Chapter 12 — Deconstruction and pattern matching

Purpose of this chapter: get comfortable with deconstruction (tuples and custom Deconstruct) and pattern matching (type/constant/var patterns, is, and switch) so you can write clearer branching logic and explain compiler behavior in interviews.


12.1 Deconstruction of tuples

Deconstruction lets you unpack a tuple into multiple variables:

var (x, y) = (10, 20);

12.1.1 Deconstruction to new variables

  • Declares new locals on the left-hand side.

12.1.2 Assigning into existing targets

You can assign into existing variables/properties (be careful about mutability and struct copies).

12.1.3 Details of tuple deconstruction

Interview nuance:

  • Deconstruction is compile-time; it maps positions/elements and emits assignments.

12.2 Deconstruction of non-tuple types

Types can support deconstruction by defining a Deconstruct method.

12.2.1 Instance Deconstruct methods

Example idea:

  • Domain type exposes a small “view” of itself for unpacking.

12.2.2 Extension Deconstruct methods and overloading

You can add deconstruction via extension methods, but:

  • Use sparingly; it can hide behavior and surprise readers.

12.2.3 How the compiler handles Deconstruct

Practical mental model:

  • The compiler looks for an applicable Deconstruct(out ...) method.
  • It calls it and assigns outputs to the left-hand side targets.

12.3 Introduction to pattern matching

Pattern matching makes conditionals more declarative:

  • “Check the shape and bind parts of it” in one expression.

12.4 Patterns available in C# 7.0

12.4.1 Constant patterns

Match specific constants:

  • Great for sentinel values, enums, and known cases.

12.4.2 Type patterns

Match and bind with a type check:

if (obj is Customer c) { /* use c */ }

12.4.3 The var pattern

var x binds the value (often used for readability or to force a name at a point in an expression).


12.5 Patterns with the is operator

is becomes a combined “test + assign” in one place.

Interview trap:

  • Understand variable scope: the pattern variable is in scope only where it’s definitely assigned (depends on the expression structure).

12.6 Patterns with switch statements

Pattern-based switches can replace long if/else chains.

12.6.1 Guard clauses (when)

Guards let you add additional conditions per case.
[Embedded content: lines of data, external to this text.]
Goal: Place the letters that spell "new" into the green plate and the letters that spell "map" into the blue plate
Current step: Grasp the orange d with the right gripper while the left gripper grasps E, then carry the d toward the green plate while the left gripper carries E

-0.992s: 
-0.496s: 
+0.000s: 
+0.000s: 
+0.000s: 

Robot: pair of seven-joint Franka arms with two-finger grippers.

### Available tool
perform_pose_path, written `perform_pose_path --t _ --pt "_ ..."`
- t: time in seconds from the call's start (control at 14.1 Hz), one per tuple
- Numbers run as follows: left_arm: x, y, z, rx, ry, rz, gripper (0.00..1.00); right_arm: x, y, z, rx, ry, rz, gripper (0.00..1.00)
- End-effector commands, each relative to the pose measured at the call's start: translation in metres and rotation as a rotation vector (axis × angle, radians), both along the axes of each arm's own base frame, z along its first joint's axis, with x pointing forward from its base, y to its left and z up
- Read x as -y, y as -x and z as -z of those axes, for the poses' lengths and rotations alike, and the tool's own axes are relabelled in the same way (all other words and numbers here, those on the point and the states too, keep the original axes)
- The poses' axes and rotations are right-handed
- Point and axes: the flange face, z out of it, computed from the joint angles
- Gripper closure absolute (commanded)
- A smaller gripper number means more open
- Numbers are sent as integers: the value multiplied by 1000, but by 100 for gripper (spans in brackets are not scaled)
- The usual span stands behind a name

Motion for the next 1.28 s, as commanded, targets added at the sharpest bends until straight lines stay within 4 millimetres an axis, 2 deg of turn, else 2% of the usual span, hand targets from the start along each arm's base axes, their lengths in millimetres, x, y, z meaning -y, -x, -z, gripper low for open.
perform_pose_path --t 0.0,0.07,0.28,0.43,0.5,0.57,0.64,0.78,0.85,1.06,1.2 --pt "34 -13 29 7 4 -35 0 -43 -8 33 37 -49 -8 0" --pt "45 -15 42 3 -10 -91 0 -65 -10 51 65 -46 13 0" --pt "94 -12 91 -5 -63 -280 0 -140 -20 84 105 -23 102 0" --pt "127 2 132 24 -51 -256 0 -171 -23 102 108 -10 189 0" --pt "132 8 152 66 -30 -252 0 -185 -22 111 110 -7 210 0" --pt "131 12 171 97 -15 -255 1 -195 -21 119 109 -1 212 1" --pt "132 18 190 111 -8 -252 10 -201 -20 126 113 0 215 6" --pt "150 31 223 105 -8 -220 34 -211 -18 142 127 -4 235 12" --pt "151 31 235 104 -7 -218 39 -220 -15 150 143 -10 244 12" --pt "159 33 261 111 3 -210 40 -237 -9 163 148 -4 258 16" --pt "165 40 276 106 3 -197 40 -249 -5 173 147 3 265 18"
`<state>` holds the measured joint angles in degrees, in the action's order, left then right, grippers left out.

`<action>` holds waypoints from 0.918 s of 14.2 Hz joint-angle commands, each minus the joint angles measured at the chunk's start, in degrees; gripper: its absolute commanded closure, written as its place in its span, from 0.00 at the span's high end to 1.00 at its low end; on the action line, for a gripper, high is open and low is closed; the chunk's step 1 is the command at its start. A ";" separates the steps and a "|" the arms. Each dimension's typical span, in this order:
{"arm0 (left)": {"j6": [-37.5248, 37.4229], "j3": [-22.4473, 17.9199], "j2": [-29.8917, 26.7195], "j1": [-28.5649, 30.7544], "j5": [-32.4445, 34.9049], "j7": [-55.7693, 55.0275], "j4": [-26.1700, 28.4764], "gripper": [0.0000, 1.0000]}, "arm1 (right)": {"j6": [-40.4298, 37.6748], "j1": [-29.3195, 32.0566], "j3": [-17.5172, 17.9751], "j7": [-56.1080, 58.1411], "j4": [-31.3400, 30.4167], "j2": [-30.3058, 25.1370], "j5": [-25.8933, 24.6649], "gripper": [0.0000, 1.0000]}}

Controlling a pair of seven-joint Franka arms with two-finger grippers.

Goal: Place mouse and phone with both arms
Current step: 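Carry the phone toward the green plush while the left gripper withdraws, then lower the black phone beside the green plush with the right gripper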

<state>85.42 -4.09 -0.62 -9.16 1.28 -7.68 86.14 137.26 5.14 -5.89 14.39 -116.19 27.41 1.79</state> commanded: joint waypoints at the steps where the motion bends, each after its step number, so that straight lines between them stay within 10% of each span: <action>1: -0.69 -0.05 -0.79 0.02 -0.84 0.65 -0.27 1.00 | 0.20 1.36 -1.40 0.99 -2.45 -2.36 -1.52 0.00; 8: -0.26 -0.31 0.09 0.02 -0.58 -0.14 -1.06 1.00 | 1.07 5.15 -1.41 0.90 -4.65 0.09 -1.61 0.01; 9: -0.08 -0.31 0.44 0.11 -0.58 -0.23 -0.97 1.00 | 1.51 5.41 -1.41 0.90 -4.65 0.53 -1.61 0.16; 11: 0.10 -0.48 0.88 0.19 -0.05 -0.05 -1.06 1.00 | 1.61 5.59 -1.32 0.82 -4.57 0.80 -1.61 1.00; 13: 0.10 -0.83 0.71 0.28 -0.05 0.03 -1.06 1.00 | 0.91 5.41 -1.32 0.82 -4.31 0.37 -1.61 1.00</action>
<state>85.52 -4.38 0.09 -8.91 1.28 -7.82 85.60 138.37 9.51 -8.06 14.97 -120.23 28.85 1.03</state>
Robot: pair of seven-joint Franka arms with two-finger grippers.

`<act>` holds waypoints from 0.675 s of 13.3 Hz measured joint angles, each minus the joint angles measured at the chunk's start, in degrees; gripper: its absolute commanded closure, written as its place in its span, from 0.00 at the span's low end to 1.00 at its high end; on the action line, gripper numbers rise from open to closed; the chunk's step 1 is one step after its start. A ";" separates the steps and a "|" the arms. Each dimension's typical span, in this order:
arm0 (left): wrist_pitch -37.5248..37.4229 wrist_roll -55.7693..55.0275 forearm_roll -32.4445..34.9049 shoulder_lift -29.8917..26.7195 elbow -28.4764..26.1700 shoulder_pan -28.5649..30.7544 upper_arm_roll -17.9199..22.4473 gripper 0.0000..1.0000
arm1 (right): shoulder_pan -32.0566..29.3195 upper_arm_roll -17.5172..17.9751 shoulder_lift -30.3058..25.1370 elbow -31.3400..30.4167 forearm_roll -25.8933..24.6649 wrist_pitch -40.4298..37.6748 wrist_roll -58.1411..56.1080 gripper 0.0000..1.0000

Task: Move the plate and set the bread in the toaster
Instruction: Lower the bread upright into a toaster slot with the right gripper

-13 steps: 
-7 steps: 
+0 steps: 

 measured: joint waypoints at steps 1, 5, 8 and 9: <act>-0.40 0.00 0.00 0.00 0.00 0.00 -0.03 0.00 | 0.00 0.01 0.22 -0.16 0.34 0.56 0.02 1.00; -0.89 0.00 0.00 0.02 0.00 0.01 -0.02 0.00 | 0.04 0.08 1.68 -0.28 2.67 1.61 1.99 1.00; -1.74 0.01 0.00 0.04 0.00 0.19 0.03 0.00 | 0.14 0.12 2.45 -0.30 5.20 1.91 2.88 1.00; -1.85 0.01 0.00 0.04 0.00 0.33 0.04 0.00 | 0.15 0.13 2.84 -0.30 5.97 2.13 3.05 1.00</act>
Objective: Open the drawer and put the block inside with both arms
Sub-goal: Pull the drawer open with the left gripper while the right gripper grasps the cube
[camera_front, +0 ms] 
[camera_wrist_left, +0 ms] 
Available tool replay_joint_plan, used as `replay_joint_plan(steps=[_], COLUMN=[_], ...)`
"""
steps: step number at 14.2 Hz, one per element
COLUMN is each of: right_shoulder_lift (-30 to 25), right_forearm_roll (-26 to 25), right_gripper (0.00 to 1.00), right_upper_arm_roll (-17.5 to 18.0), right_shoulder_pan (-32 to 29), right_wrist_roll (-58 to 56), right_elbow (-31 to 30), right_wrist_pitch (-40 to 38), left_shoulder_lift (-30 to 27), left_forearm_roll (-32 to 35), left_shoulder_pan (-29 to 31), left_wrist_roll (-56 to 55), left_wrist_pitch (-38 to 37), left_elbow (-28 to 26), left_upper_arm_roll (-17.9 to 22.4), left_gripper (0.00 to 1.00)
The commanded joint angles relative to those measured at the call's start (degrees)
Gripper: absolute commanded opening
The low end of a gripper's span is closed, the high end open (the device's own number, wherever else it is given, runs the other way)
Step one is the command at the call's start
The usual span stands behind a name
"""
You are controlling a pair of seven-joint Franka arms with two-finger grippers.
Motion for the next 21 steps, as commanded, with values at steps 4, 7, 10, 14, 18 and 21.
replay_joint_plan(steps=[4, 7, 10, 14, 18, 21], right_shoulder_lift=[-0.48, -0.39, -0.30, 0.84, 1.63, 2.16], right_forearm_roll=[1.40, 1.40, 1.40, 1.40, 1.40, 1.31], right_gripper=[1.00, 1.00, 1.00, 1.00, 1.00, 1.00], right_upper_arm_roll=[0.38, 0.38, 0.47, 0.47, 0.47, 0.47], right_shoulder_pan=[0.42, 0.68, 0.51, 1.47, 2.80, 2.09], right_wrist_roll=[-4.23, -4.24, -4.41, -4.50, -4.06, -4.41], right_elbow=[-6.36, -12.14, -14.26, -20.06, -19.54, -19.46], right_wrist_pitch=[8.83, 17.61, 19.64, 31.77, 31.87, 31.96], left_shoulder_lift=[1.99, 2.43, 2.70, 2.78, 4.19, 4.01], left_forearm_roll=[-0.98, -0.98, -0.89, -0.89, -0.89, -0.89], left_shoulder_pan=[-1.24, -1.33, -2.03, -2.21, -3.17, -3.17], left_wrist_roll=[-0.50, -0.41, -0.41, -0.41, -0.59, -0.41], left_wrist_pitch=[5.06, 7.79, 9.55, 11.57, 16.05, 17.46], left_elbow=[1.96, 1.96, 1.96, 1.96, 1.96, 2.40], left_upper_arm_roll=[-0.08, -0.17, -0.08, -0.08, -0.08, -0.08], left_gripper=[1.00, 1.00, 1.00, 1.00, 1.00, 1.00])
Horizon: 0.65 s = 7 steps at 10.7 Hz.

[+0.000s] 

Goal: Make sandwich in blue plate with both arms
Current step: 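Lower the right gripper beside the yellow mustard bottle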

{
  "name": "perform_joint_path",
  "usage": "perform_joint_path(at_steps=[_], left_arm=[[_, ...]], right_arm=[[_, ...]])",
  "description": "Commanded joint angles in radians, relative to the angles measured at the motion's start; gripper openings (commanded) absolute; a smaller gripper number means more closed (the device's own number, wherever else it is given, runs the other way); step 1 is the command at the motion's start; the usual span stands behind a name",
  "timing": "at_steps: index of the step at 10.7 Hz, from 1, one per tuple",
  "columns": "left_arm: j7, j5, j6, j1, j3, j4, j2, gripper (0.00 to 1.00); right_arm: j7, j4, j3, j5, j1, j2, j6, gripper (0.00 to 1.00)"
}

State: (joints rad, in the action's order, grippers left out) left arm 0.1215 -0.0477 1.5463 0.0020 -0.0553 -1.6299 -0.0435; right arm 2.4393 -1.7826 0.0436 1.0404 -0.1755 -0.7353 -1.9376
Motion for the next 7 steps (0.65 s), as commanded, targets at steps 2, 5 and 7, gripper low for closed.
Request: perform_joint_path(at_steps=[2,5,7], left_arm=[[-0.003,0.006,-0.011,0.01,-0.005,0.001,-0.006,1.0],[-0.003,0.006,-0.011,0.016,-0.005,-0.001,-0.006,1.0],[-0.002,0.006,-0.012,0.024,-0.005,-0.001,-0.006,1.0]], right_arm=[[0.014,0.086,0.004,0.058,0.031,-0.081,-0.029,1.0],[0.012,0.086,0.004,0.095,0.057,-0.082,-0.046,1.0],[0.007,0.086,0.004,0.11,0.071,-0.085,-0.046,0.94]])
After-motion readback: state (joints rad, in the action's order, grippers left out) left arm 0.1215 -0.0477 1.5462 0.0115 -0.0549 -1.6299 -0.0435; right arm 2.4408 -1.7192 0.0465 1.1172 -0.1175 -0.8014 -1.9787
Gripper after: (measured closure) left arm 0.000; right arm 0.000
12.6.2 Variable scope for case labels

Be careful with:

  • Reusing variable names across cases.
  • Understanding where the variable is in scope.

12.6.3 Evaluation order

Cases are typically evaluated top-to-bottom; ordering matters when patterns overlap.


12.7 Thoughts on usage

12.7.1 Spotting deconstruction opportunities

Good opportunities:

  • Returning multiple values from parsing/lookup logic.
  • Unpacking “coordinate-like” values.

12.7.2 Spotting pattern matching opportunities

Good opportunities:

  • Branching based on runtime type + additional conditions.
  • Avoiding repeated casts/null checks.

Guideline:

  • Prefer patterns when they make the branching more explicit and reduce duplication—not just because they’re new syntax.